--- Data extract Enclosed Below ---

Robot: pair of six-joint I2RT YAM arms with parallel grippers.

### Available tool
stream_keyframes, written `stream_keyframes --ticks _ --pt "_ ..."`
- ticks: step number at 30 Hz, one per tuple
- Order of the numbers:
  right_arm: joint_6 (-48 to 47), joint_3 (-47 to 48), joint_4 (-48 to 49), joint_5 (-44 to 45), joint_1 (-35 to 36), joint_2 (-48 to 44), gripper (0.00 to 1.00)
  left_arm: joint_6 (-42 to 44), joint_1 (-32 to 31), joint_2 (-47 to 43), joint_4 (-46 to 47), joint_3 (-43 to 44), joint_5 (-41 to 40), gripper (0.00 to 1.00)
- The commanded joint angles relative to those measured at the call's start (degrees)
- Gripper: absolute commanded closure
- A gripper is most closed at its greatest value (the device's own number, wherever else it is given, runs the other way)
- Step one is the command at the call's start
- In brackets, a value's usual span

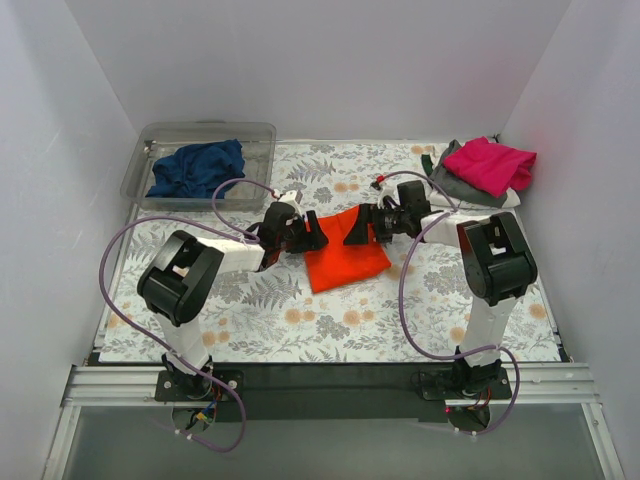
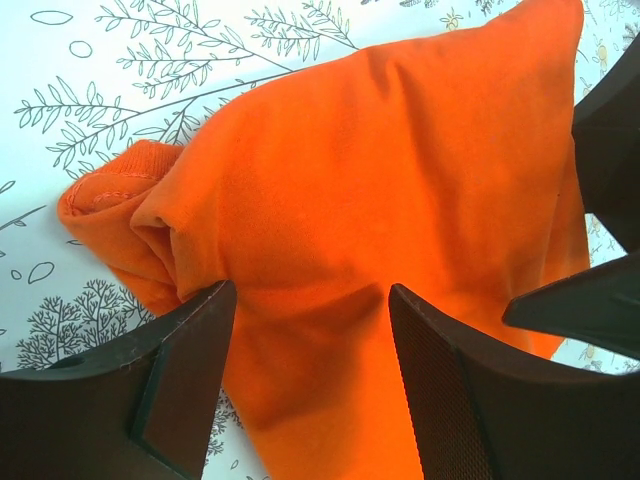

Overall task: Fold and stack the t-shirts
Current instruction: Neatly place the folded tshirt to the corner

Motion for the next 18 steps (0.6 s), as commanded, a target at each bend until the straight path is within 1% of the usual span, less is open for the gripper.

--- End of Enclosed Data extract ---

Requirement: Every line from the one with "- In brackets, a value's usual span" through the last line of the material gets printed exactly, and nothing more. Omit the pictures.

Solution to this problem:
- In brackets, a value's usual span


Overall task: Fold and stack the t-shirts
Current instruction: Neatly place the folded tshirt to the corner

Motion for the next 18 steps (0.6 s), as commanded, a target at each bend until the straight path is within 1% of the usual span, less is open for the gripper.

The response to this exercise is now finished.